Meir Zarchi digs up old hostilities and new players for “I Spit on Your Grave: Deja Vu”, the official sequel to the controversial 1978 rape-revenge film.
When horror fans discuss the most controversial, the most powerful, the most unnerving movies, it’s inevitable that the discussion centers on writer/director Meir Zarchi’s 1978 grindhouse classic, I SPIT ON YOUR GRAVE.
The story about author Jennifer Hills (Camille Keaton) and her revenge on her five rapists, is a difficult movie to watch. The rape scene, which lasts nearly 30 minutes, is an endurance of human suffering on screen that’s as effective as it is repulsive. There’s no question that the audience wants to see these men pay for their crimes in the most brutal, sadistic fashion possible, and they do.
Now, 40 years later, Meir Zarchi returns to his cinematic creation to bring fans the only official sequel to the original movie — I SPIT ON YOUR GRAVE: DÉJÀ VU.*
Can Zarchi bring the same level of violence and depravity to the sequel that he did to the original, and will it play in 2019?
Forty years after Jennifer’s brutal rape and revenge, she is living a good life. She has raised a daughter, Christy (Jamie Bernadette), who is a world-renowned fashion model. Jennifer has become a rape victim counselor, speaks to audiences around the world, and published a book about her experiences. The families of the five rapists, who hold a grudge against Jennifer, find out about the book as well when they hear Jennifer being interviewed on a religious radio show.
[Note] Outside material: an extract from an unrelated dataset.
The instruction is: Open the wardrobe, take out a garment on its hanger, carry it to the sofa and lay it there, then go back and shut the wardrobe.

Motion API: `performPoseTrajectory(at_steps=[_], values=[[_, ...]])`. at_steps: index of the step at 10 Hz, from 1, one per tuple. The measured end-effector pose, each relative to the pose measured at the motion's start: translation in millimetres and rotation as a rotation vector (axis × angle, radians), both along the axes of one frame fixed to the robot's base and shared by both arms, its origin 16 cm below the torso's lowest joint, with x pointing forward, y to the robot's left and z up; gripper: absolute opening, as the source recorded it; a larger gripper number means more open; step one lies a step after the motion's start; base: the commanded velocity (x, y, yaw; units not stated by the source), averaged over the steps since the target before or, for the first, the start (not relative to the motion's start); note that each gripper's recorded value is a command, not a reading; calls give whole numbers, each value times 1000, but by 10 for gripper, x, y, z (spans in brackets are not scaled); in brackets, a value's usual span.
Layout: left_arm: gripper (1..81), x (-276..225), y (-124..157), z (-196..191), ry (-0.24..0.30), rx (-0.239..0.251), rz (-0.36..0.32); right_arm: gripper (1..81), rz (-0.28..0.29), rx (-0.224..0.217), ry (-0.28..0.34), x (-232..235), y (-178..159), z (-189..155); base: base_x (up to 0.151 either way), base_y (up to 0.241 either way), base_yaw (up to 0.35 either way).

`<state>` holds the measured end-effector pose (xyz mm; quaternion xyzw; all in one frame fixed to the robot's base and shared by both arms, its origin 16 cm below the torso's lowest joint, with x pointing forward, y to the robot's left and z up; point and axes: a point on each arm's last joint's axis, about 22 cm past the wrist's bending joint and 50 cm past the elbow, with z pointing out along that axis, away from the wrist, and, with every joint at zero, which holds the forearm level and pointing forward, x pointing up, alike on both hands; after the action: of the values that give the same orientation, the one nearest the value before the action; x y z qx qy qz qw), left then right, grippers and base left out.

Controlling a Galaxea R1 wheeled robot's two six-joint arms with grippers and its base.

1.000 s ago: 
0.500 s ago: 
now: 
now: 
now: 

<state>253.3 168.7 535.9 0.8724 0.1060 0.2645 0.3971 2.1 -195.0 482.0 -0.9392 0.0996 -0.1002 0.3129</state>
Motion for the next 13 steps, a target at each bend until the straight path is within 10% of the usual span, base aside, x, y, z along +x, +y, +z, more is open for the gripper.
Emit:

Their anger grows to the point that they plan to kidnap Jennifer and dish out their brand of justice. The plan goes slightly awry when two of the family members, Kevin (Jonathan Peacy) and Scotty (Jeremy Ferdman), mistakenly sweep up Christy when they make their grab for Jennifer. The boys bring Jennifer and Christy before the family matriarch, Becky (Maria Olsen), and the twisted game of revenge begins for both the Hills and the families of the rapists.
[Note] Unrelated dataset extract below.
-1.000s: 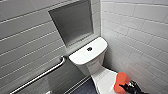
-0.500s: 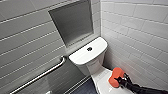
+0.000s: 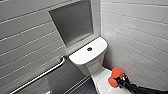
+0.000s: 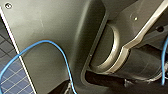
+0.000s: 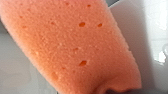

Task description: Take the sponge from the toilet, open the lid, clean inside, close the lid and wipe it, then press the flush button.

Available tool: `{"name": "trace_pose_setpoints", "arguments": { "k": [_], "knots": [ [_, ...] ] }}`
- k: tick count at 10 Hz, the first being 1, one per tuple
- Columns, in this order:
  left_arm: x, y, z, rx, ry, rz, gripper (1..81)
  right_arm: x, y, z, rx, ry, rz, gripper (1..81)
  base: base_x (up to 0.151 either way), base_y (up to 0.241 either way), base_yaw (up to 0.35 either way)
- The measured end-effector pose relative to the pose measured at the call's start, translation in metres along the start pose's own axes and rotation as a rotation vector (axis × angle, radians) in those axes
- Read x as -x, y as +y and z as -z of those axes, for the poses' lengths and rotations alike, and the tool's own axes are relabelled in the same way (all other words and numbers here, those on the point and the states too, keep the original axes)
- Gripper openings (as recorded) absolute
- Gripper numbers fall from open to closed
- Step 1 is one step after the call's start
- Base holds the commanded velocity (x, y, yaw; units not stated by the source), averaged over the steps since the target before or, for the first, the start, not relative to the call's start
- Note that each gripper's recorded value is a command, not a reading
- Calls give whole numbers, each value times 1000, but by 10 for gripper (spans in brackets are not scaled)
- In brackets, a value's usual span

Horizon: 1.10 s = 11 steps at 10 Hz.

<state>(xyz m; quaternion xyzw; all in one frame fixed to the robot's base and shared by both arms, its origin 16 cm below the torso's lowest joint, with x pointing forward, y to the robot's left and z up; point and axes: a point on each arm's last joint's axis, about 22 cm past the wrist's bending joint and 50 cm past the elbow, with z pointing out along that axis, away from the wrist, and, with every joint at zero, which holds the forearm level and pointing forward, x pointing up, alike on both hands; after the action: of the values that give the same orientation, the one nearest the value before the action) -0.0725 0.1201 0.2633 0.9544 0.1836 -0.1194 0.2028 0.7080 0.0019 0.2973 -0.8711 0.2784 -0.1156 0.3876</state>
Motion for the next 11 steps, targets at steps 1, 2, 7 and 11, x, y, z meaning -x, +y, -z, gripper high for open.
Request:
{"name": "trace_pose_setpoints", "arguments": {
  "k": [1,2,7,11],
  "knots": [
    [0,2,-1,2,-1,1,811,-1,2,1,2,3,0,10,0,0,0],
    [0,3,-1,4,0,0,811,-2,5,6,0,16,-7,10,0,0,0],
    [0,3,-1,2,0,0,811,32,41,69,-5,74,-99,10,0,0,0],
    [-1,3,-1,2,1,0,811,89,110,144,94,105,-152,10,0,0,0]
  ]
}}
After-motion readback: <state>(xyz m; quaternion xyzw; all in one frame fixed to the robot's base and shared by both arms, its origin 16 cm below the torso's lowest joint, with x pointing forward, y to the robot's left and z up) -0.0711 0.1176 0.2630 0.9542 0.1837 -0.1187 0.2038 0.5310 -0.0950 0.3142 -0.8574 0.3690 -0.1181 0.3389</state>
I SPIT ON YOUR GRAVE: DÉJÀ VU is anchored by two outstanding performances.
Jamie Bernadette’s emotionally fraught and naked performance as Christy is chilling, powerful, and heart-breaking. Bernadette gives her body and soul to this role, and a movie that edges dangerously close to parody is anchored in its grittiness by Bernadette.
Maria Olsen’s Becky, the family matriarch, is one of the classic villain performances in horror. While the family members of the rapists are, for the most part, broadly stereotyped and played for some laughs, Becky is something else entirely. She shows some of the stereotyping of a backwoods, redneck, religious, uneducated woman. But unlike the other family members, Scotty, Kevin, and Herman (Jim Tavare), Becky has a wicked intelligence that shows behind her gleaming eyes.
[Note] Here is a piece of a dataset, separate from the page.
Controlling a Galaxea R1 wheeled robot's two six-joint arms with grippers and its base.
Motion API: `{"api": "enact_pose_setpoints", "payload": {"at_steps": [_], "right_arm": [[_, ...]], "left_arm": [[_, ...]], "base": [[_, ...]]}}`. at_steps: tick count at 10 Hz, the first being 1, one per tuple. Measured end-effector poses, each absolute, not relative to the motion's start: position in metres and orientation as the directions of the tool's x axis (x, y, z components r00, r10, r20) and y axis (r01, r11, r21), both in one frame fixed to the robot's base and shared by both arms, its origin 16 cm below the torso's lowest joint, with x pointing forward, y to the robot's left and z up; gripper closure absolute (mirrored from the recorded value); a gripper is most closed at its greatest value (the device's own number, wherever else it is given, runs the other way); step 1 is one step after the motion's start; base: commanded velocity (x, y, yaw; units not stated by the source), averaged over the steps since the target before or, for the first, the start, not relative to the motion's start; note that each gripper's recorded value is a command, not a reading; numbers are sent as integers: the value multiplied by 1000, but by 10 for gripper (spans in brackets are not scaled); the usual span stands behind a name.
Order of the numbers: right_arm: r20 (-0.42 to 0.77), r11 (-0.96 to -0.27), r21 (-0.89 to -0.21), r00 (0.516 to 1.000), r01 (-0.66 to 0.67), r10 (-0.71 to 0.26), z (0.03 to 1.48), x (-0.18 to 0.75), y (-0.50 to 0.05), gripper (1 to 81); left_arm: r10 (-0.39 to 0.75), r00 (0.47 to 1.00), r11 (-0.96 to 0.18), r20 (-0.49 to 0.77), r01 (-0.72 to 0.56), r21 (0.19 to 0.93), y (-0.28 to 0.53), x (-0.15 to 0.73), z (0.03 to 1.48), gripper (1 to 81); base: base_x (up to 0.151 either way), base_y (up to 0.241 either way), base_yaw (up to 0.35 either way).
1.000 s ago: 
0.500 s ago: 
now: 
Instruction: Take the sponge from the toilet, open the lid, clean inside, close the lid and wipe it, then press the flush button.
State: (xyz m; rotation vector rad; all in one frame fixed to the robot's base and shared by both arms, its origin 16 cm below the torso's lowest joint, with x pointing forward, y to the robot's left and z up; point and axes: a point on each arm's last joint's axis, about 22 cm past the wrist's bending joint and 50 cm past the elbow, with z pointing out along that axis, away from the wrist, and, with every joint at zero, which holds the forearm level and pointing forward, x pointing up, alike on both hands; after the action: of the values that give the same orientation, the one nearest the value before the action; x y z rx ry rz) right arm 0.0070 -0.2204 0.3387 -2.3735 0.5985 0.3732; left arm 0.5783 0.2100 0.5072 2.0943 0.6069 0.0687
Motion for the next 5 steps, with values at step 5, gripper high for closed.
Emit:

When Becky locks eyes on her victims, you can see the rage burning behind those eyes. But there’s also signs that Becky is always thinking, scheming, or turning situations over in her mind to justify her need for vengeance. Becky is not a woman to be underestimated, and whenever Maria Olsen is on screen, eyes are drawn directly to her performance.
Olsen, more than anyone else in the movie, carries I SPIT ON YOUR GRAVE: DÉJÀ VU on her talented shoulders, and everyone else must keep up with her.
There are some interesting ideas touched upon in DÉJÀ VU but not allowed to come to fruition.
Zarchi focuses more on the chase and violent acts rather than delving into themes of religion, victim blaming, feminism, and family heritage. It’s a tad disappointing because in a movie as long as DÉJÀ VU, there is more than enough time to dig into these issues more deeply and still satisfy the need for violent scenes.
As noted previously, the performances of the family members outside of Becky border on the absurd. They are broad portrayals of men with little education, brainwashed by family history and religion, motivated by their desires and little else. Unlike Becky, the men are played more on the humorous side despite their evil deeds. It might seem inappropriate, but for a movie with this subject matter, an escape valve that releases some of the tension and horror, even for a moment, is a good thing for audiences.
If I have one issue with an otherwise solid movie, it’s the running time.
At 2.5 hours, DÉJÀ VU is very long for an exploitation movie and suffers a little bit for its running time.
Aside from the running time, Zarchi is back with a hard, violent, disturbing movie that would feel right at home being released in the grindhouse world of the 1970s. Fans of the original I SPIT ON YOUR GRAVE and extreme horror movies will be more than satisfied with this 2019 sequel, DÉJÀ VU.
I SPIT ON YOUR GRAVE: DÉJÀ VU was released on April 23rd to Blu-ray and DVD. A 40th Anniversary DVD of I SPIT ON YOUR GRAVE was also released on April 23rd with Meir Zarchi and Job Bob Briggs commentary and an excerpt from the documentary “Growing Up With I Spit On Your Grave” with Camille Keaton and Meir Zarchi.
*The movie title is quite literal as there are numerous scenes of frequent and excessive grave spitting on.